Письма - стр. 6
12. К Евсевию, епископу Кесарийскому (20)
Убеждает его переменить свое расположение к Св. Василию, на которого несправедливо он негодовал (365 г).
Поелику обращаю слово к человеку, который не любит лжи и проницательней всякого открывает ложь в другом, сколько бы ни была она запутана самыми хитрыми и разнообразными изворотами, к тому же и мне самому (пусть будет это сказано, хотя и нелегко сказать) не нравится хитрость, и по природному моему расположению, и по внушению Писания, то и пишу по этой причине, что у меня на сердце. Снизойди к моему дерзновению; иначе обидишь, лишая меня свободы и принуждая скрывать в себе болезненную скорбь, подобно какому – то гнойному и злокачественному вереду. Как радуюсь, что делаешь мне честь (если и я человек, как сказал некто прежде) и приглашаешь меня на духовные совещания и собрания, – так тяжело для меня оскорбление, какое терпел и доселе терпит от твоего благоговения досточестнейший брат Василий, с самого начала мной избранный и доныне остающийся для меня товарищем жизни, учения и самого высокого любомудрия; и я за такое избрание нимало не охуждаю себя, потому что скромнее будет сказать так, иначе подумают, что, выхваляя его совершенства, хвалю сам себя. Но ты, унижая его и оказывая честь мне, по моему мнению, поступаешь почти так же, как если бы кто одного и того же человека стал одной рукой гладить по голове, а другой бить по щеке или, подломав основание дома, начал расписывать его стены и украшать наружность. Поэтому, если убедишься сколько – нибудь моим словом, то сделаешь по – моему. А я прошу убедиться, потому что это и справедливо. Если обойдешься с ним, как должно, и он будет служить тебе. А мое дело следовать за ним, как тени за телом, потому что я человек малый, расположенный к миру, и не дошел еще до такого жалкого состояния, чтобы, желая в ином быть любомудрым и принадлежать к лучшей стороне, потерять мне из виду то, что в нашем учении самое главное, – именно любовь, особенно любовь к иерею, человеку почтенному, о котором знаю, что он жизнью, словом и правилами превосходнее всех известных мне. И самая скорбь не помрачит во мне истины.
13. К нему же (169)
Оправдывается в смелости предыдущего письма.

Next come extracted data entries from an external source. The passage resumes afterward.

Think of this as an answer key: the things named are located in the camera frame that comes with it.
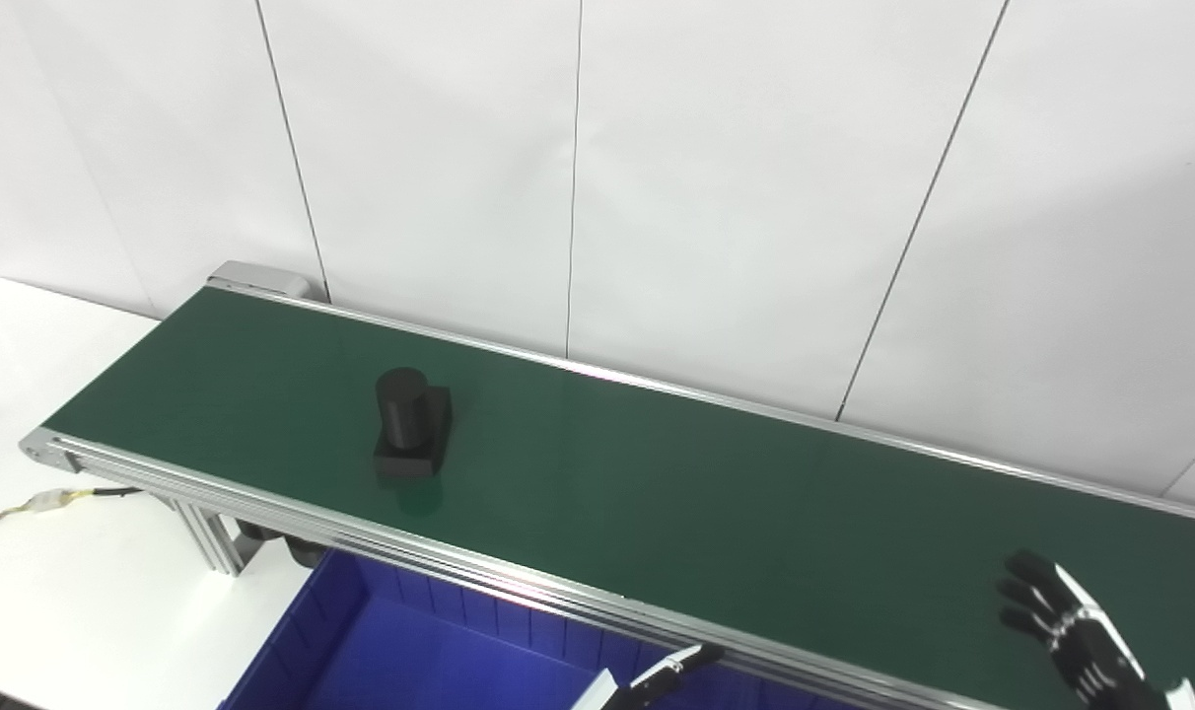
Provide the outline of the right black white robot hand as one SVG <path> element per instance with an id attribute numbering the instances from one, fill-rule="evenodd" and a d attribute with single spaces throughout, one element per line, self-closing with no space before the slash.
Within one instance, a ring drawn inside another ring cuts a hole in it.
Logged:
<path id="1" fill-rule="evenodd" d="M 1153 687 L 1099 602 L 1064 567 L 1021 549 L 1004 561 L 995 583 L 1009 605 L 1005 626 L 1038 642 L 1058 675 L 1086 709 L 1195 709 L 1189 679 Z"/>

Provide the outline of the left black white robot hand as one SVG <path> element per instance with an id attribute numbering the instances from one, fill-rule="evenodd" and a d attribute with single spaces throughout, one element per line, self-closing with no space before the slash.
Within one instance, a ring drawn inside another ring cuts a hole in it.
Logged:
<path id="1" fill-rule="evenodd" d="M 725 656 L 727 650 L 719 644 L 693 644 L 664 655 L 629 684 L 617 683 L 611 671 L 601 671 L 571 709 L 646 709 L 675 692 L 685 675 L 718 665 Z"/>

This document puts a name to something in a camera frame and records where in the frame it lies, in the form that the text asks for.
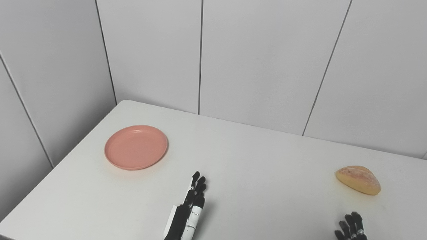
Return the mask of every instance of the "table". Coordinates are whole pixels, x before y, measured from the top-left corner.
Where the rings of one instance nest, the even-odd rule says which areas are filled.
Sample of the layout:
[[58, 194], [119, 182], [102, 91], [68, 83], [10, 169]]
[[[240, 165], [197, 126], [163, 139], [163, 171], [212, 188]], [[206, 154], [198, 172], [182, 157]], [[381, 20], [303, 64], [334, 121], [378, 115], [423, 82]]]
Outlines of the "table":
[[[166, 155], [137, 171], [114, 167], [104, 144], [151, 125]], [[382, 184], [368, 196], [334, 171], [362, 165]], [[0, 223], [16, 240], [162, 239], [172, 205], [199, 170], [208, 180], [194, 240], [335, 239], [358, 211], [370, 239], [424, 239], [427, 161], [153, 105], [122, 101]]]

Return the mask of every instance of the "white wall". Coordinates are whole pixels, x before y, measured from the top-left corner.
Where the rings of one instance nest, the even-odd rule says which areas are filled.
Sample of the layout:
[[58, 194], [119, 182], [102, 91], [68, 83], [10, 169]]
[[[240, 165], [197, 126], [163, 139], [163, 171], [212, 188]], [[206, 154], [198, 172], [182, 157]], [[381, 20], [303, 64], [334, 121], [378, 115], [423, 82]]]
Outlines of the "white wall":
[[427, 3], [355, 0], [305, 136], [427, 151]]
[[427, 152], [426, 3], [352, 2], [319, 89], [349, 0], [205, 0], [198, 104], [200, 3], [98, 1], [119, 101]]
[[0, 133], [1, 221], [52, 169], [1, 61]]
[[350, 0], [205, 0], [200, 114], [303, 133]]
[[95, 1], [0, 1], [0, 49], [58, 164], [115, 106]]
[[97, 0], [117, 100], [198, 112], [201, 0]]

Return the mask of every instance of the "bread roll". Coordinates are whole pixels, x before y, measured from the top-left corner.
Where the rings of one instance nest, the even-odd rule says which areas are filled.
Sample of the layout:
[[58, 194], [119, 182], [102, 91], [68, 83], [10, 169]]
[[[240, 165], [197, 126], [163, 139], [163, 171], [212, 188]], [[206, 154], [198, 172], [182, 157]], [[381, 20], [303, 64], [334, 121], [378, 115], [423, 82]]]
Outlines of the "bread roll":
[[379, 181], [366, 167], [343, 167], [335, 172], [335, 176], [345, 185], [362, 193], [377, 195], [381, 191]]

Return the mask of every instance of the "white tabletop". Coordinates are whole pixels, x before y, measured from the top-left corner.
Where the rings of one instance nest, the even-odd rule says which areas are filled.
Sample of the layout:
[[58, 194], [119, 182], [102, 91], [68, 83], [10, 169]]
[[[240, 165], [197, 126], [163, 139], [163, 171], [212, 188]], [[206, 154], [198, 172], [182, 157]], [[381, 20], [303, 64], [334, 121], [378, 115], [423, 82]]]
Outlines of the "white tabletop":
[[[152, 167], [126, 171], [104, 156], [124, 127], [151, 125], [169, 140]], [[368, 196], [334, 171], [369, 168], [382, 191]], [[0, 223], [16, 240], [160, 240], [188, 182], [206, 176], [194, 240], [335, 239], [358, 211], [370, 239], [425, 239], [427, 161], [122, 101]]]

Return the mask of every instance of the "plate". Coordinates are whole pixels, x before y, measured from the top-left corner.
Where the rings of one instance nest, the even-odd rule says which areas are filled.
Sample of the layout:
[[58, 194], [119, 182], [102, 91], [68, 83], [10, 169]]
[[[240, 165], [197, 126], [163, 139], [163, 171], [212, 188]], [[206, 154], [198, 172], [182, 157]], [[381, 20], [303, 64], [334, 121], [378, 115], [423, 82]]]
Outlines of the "plate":
[[136, 125], [114, 133], [105, 144], [105, 156], [116, 167], [139, 170], [158, 162], [167, 149], [167, 137], [159, 129]]

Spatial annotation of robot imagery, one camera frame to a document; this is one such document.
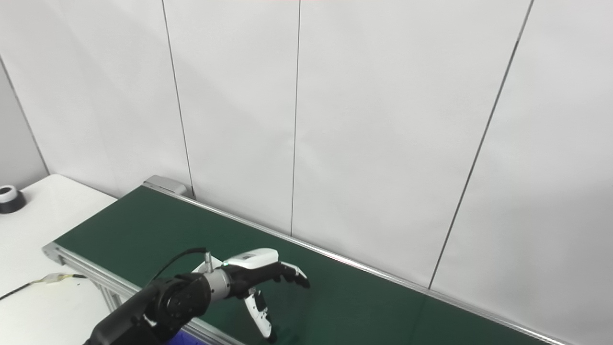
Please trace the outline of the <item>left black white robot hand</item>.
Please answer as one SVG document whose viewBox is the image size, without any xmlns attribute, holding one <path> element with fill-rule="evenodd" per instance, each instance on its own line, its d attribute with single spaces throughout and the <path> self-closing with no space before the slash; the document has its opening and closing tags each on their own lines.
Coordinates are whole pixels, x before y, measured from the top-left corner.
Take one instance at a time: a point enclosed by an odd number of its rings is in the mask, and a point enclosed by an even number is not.
<svg viewBox="0 0 613 345">
<path fill-rule="evenodd" d="M 270 344 L 275 343 L 277 336 L 269 308 L 257 286 L 269 280 L 280 282 L 284 279 L 310 288 L 308 277 L 298 266 L 280 261 L 278 251 L 270 248 L 254 249 L 230 257 L 222 262 L 220 269 L 229 279 L 230 292 L 227 297 L 242 299 L 263 338 Z"/>
</svg>

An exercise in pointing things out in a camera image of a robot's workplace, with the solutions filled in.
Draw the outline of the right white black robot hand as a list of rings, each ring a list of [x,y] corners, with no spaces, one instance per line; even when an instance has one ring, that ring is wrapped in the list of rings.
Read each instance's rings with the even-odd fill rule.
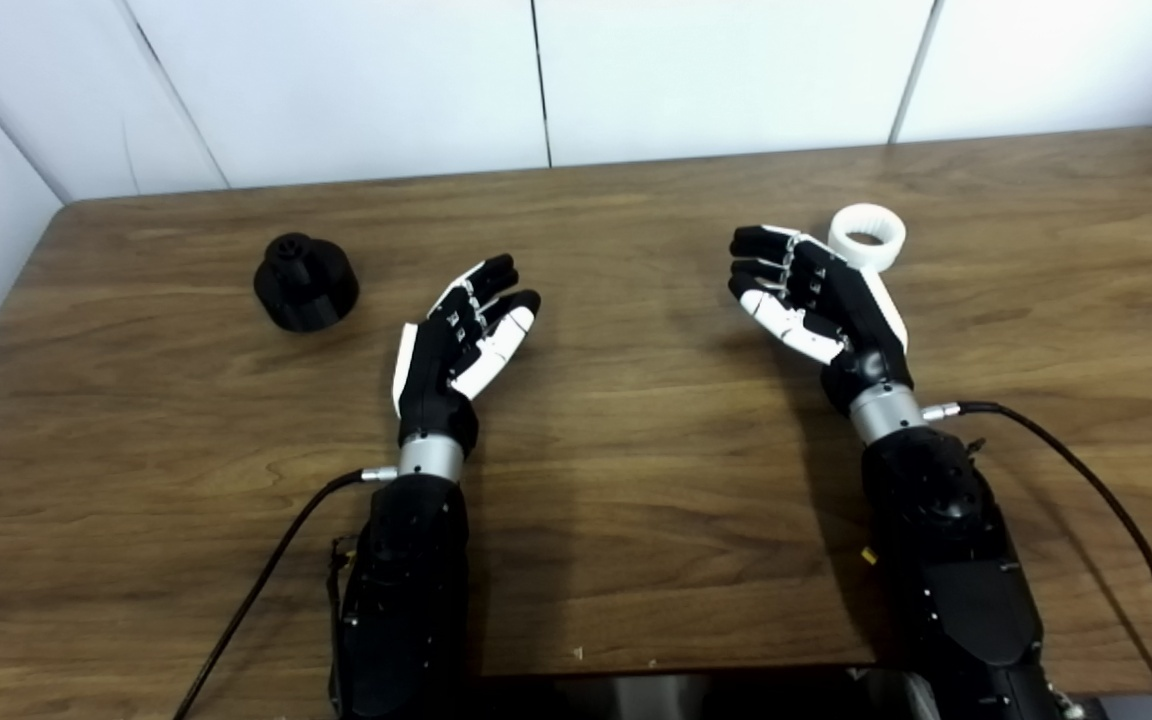
[[[823,365],[838,414],[874,387],[914,388],[900,314],[874,273],[819,240],[776,225],[733,232],[732,296],[783,346]]]

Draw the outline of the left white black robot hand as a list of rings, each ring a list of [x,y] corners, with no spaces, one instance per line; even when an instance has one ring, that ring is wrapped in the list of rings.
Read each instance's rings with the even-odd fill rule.
[[[420,323],[403,325],[392,397],[397,441],[440,435],[470,455],[473,400],[511,363],[539,314],[539,291],[521,290],[509,253],[453,279]]]

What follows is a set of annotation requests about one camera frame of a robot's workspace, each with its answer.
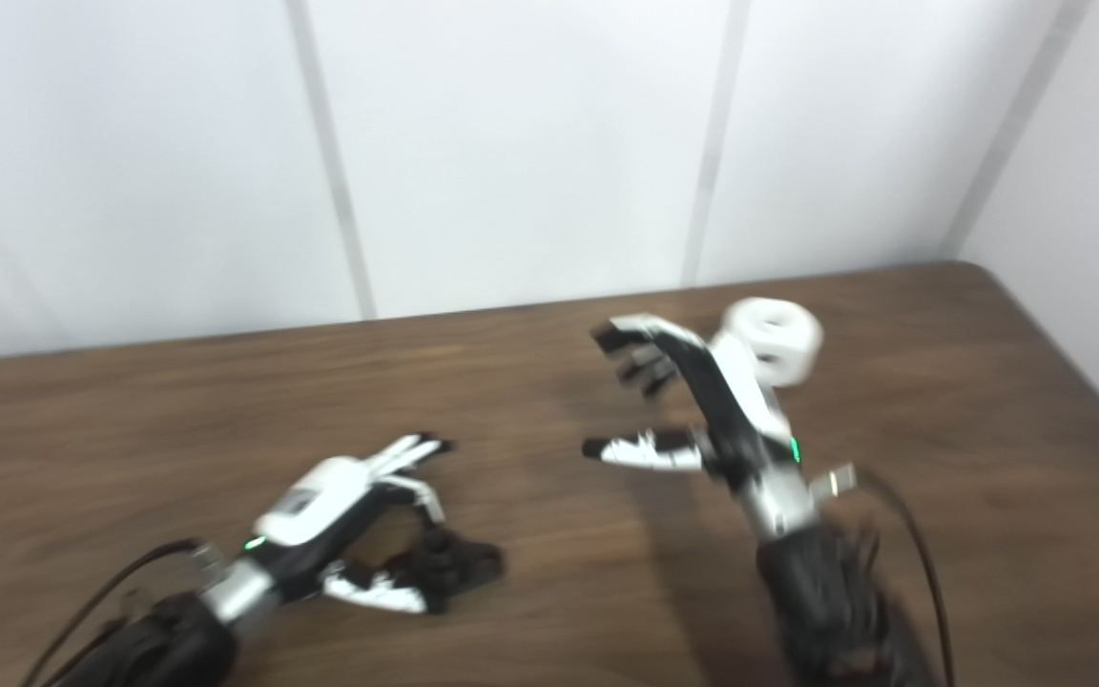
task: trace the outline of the wooden table
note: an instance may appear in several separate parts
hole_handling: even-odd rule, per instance
[[[145,549],[235,547],[317,461],[411,430],[458,441],[420,477],[449,525],[506,549],[506,581],[443,618],[285,609],[233,686],[786,684],[724,489],[577,455],[698,419],[681,388],[650,408],[617,386],[589,328],[646,310],[708,334],[754,295],[823,322],[812,378],[782,395],[807,472],[875,466],[913,505],[963,684],[1099,684],[1099,399],[992,279],[951,264],[0,361],[0,686]],[[881,573],[932,630],[902,528],[863,496],[835,514],[876,517]],[[354,553],[382,561],[411,522]],[[141,578],[157,597],[191,584],[182,561]]]

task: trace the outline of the robotic hand
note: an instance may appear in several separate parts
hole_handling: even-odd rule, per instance
[[[321,595],[393,611],[445,612],[448,597],[502,574],[500,551],[446,530],[435,490],[409,477],[423,461],[449,448],[432,435],[411,434],[369,458],[324,459],[257,520],[254,535],[230,564],[209,545],[157,549],[76,614],[23,684],[33,684],[57,645],[116,583],[167,553],[192,551],[208,575],[206,587],[166,597],[143,618],[111,627],[57,669],[46,687],[218,686],[227,678],[244,635],[280,605]],[[393,506],[413,506],[422,517],[414,547],[379,569],[341,558]]]
[[[856,486],[852,466],[807,483],[799,445],[775,388],[802,381],[821,346],[821,325],[785,300],[742,300],[708,343],[648,314],[613,318],[592,332],[606,355],[629,351],[618,377],[655,397],[679,377],[706,430],[645,430],[588,439],[585,456],[658,470],[706,470],[726,483],[758,533],[757,566],[777,610],[782,647],[801,686],[872,684],[932,687],[924,653],[897,605],[872,579],[872,556],[821,516],[820,503]],[[941,617],[945,675],[951,649],[934,569],[913,519],[885,483],[859,470],[864,487],[889,496],[915,534]]]

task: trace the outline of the black cable
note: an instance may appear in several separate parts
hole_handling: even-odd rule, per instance
[[[130,575],[138,573],[141,567],[147,566],[152,564],[152,562],[158,561],[158,558],[171,556],[173,553],[192,552],[198,546],[201,546],[201,542],[198,542],[196,539],[180,539],[177,542],[170,542],[162,546],[154,547],[152,551],[144,553],[142,556],[136,558],[136,561],[132,562],[132,564],[123,567],[121,573],[118,573],[109,578],[109,581],[104,583],[104,586],[100,587],[100,590],[98,590],[96,595],[92,595],[91,599],[89,599],[87,603],[84,603],[84,607],[75,613],[75,617],[71,618],[70,621],[67,621],[66,627],[57,633],[57,636],[55,636],[53,642],[48,644],[48,647],[45,647],[45,651],[40,654],[40,658],[36,660],[31,669],[27,669],[27,675],[23,678],[23,683],[19,684],[19,687],[32,687],[32,684],[36,682],[36,677],[38,677],[40,672],[44,669],[45,664],[48,663],[48,660],[52,660],[54,654],[57,653],[57,649],[62,647],[62,643],[65,643],[66,640],[69,639],[69,635],[79,627],[79,623],[87,620],[88,614],[91,614],[92,610],[96,610],[97,605],[100,605],[100,601],[103,601],[104,597],[108,597],[111,591],[116,589],[119,584],[124,583]]]
[[[928,586],[930,587],[930,591],[932,591],[932,601],[935,605],[935,623],[939,625],[939,651],[941,651],[941,656],[944,661],[944,683],[947,684],[947,687],[956,687],[956,671],[952,666],[952,638],[950,630],[947,630],[947,610],[944,608],[944,595],[941,588],[939,588],[939,575],[935,575],[935,563],[932,561],[932,556],[930,556],[928,542],[923,539],[923,532],[919,523],[914,521],[907,501],[893,488],[889,487],[889,483],[880,479],[875,473],[869,473],[866,468],[856,469],[855,484],[861,488],[867,488],[867,490],[874,492],[876,496],[880,496],[880,499],[885,500],[885,503],[891,506],[898,512],[899,517],[901,517],[902,522],[907,523],[907,530],[910,531],[910,539],[914,540],[914,547],[919,551],[919,557],[923,564],[923,573],[928,574]]]

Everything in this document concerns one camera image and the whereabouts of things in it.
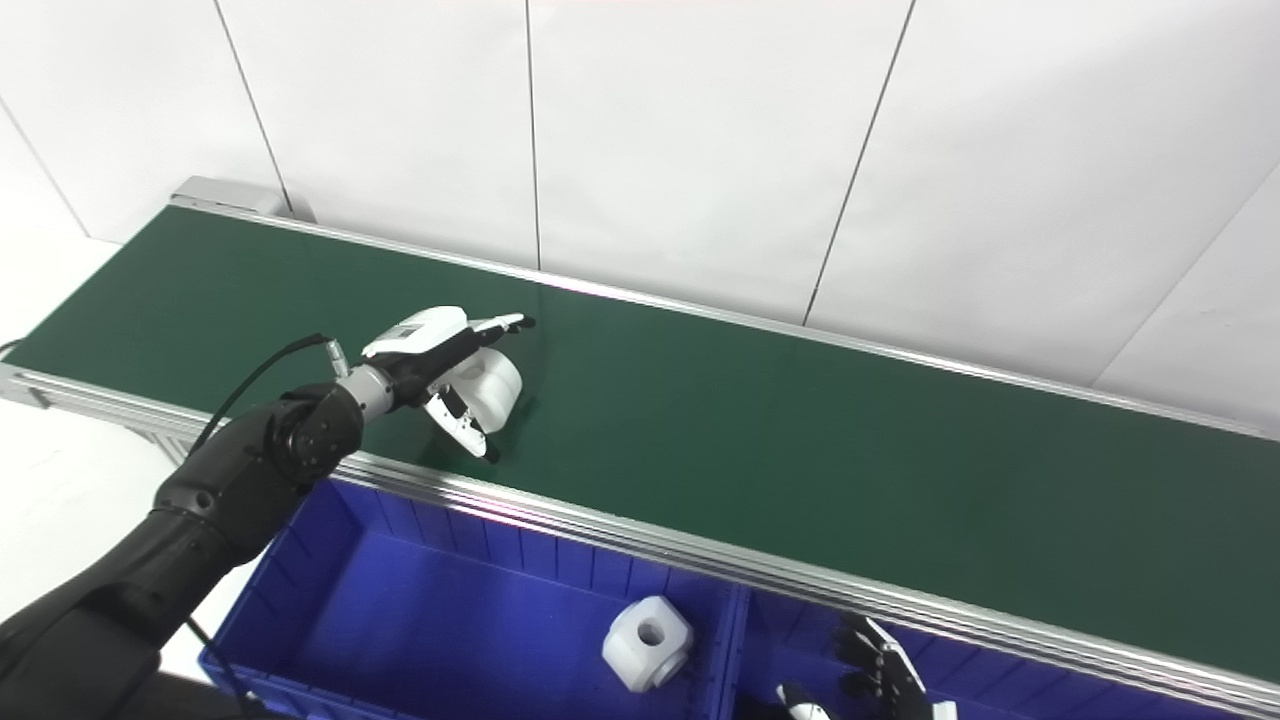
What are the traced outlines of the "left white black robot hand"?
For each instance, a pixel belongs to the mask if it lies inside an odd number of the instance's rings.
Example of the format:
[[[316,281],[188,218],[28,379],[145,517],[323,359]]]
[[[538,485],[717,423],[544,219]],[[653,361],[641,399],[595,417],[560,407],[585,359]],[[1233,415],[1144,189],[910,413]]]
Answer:
[[[421,409],[461,448],[495,464],[500,451],[490,437],[509,420],[524,379],[493,346],[535,325],[524,313],[471,319],[460,306],[428,307],[366,345],[343,383],[366,420]]]

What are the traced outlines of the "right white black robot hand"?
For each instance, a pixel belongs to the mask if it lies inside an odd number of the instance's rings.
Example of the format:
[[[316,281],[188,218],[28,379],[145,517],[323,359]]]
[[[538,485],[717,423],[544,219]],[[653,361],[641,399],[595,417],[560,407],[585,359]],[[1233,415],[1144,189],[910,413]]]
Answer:
[[[957,719],[932,700],[906,650],[876,620],[837,612],[797,628],[767,684],[763,719]]]

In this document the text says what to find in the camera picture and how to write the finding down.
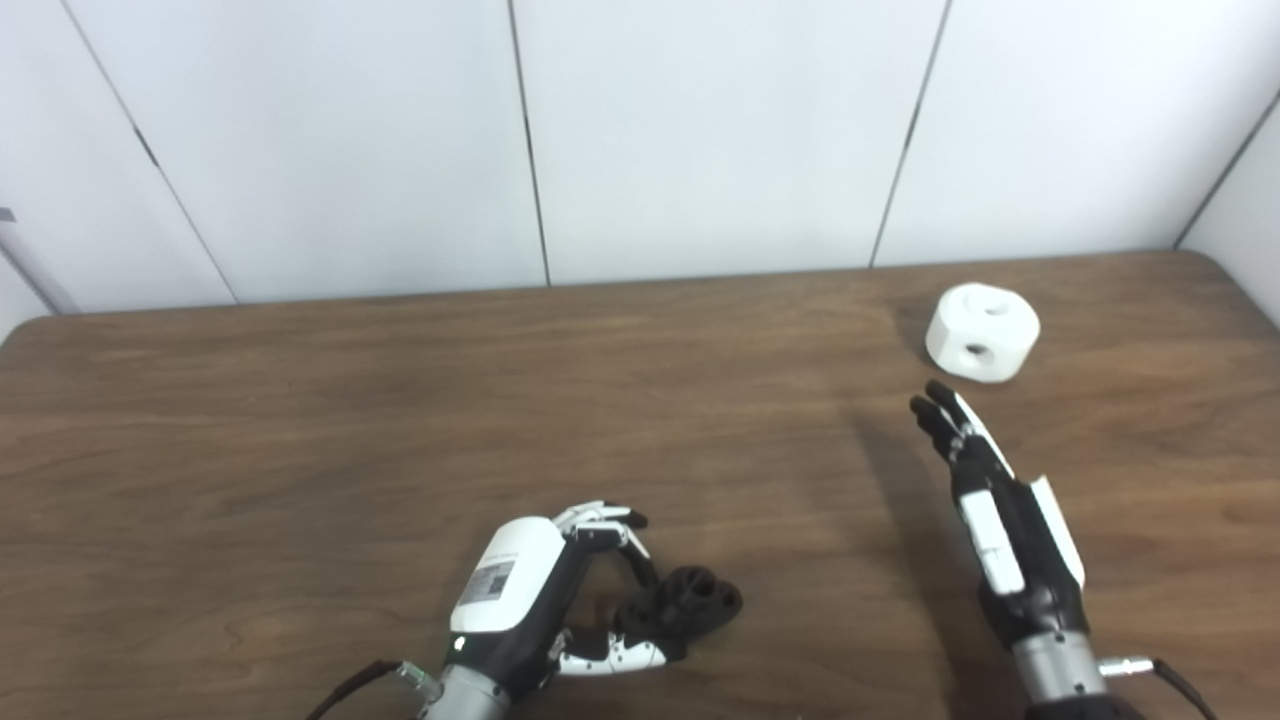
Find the silver cylinder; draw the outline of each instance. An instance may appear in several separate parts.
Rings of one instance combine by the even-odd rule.
[[[1032,635],[1014,646],[1014,659],[1032,705],[1107,692],[1089,638],[1083,633]]]
[[[449,665],[440,685],[440,696],[419,715],[422,720],[502,720],[511,707],[507,691],[470,667]]]

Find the barcode label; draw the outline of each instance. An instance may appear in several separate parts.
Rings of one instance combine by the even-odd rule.
[[[466,589],[462,591],[462,598],[458,600],[458,605],[471,605],[472,602],[485,602],[502,597],[502,589],[507,587],[507,578],[511,577],[511,569],[515,566],[516,561],[511,560],[498,562],[497,565],[476,568],[476,571],[471,574],[471,579],[467,580]]]

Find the white wall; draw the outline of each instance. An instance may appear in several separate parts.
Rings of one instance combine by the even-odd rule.
[[[232,301],[58,0],[0,0],[0,206],[60,310]]]
[[[543,284],[500,0],[70,0],[242,301]]]
[[[65,311],[1170,247],[1280,87],[1270,0],[67,5],[0,0]]]
[[[1258,129],[1183,249],[1217,260],[1280,325],[1280,113]]]
[[[954,3],[876,264],[1167,249],[1277,87],[1271,0]]]
[[[0,220],[0,237],[3,237],[5,223]],[[14,328],[32,318],[47,315],[49,307],[27,286],[27,281],[9,263],[9,259],[0,252],[0,343],[4,342]]]
[[[942,0],[517,0],[552,282],[867,266]]]

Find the black cable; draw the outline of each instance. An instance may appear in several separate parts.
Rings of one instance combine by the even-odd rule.
[[[1188,702],[1194,705],[1196,710],[1199,710],[1201,715],[1204,716],[1204,720],[1217,720],[1217,715],[1213,715],[1213,711],[1210,710],[1208,703],[1204,702],[1204,698],[1201,697],[1199,692],[1190,683],[1187,682],[1187,678],[1183,678],[1181,675],[1175,673],[1174,669],[1170,667],[1167,662],[1160,660],[1158,657],[1152,660],[1151,665],[1152,665],[1152,673],[1160,675],[1160,679],[1172,685],[1174,689],[1181,693],[1181,696],[1185,697]]]
[[[307,715],[306,720],[319,720],[321,715],[329,712],[329,710],[332,710],[333,706],[342,702],[347,696],[367,685],[369,683],[372,683],[374,680],[381,678],[383,675],[394,673],[396,669],[399,667],[402,664],[399,660],[396,661],[375,660],[370,662],[369,667],[365,667],[360,673],[356,673],[355,675],[347,678],[346,680],[342,682],[340,685],[334,688],[333,692],[329,693],[329,697],[324,698],[324,702],[317,705],[316,708],[312,710],[310,715]]]

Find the metal connector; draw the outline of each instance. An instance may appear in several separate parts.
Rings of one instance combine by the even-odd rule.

Писанное мной не столько оскорбительно, как жаловался ты на мое письмо, сколько духовно, и любомудренно, и справедливо, разве только и это оскорбляет ученейшего Евсевия. Но хотя ты и выше по степени, однако же дай и мне несколько свободы и справедливого дерзновения, а потому будь к нам благосклоннее. Если же судишь о моем письме как о письме служителя, обязанного смотреть тебе в глаза, то в этом случае и удары приму, и плакать не буду. Или и это будет поставлено мне в вину? Но скорее всякому другому, нежели твоему благоговению, прилично поступать так, потому что великодушному человеку более свойственно принимать свободные речи от друзей, нежели ласкательства от врагов.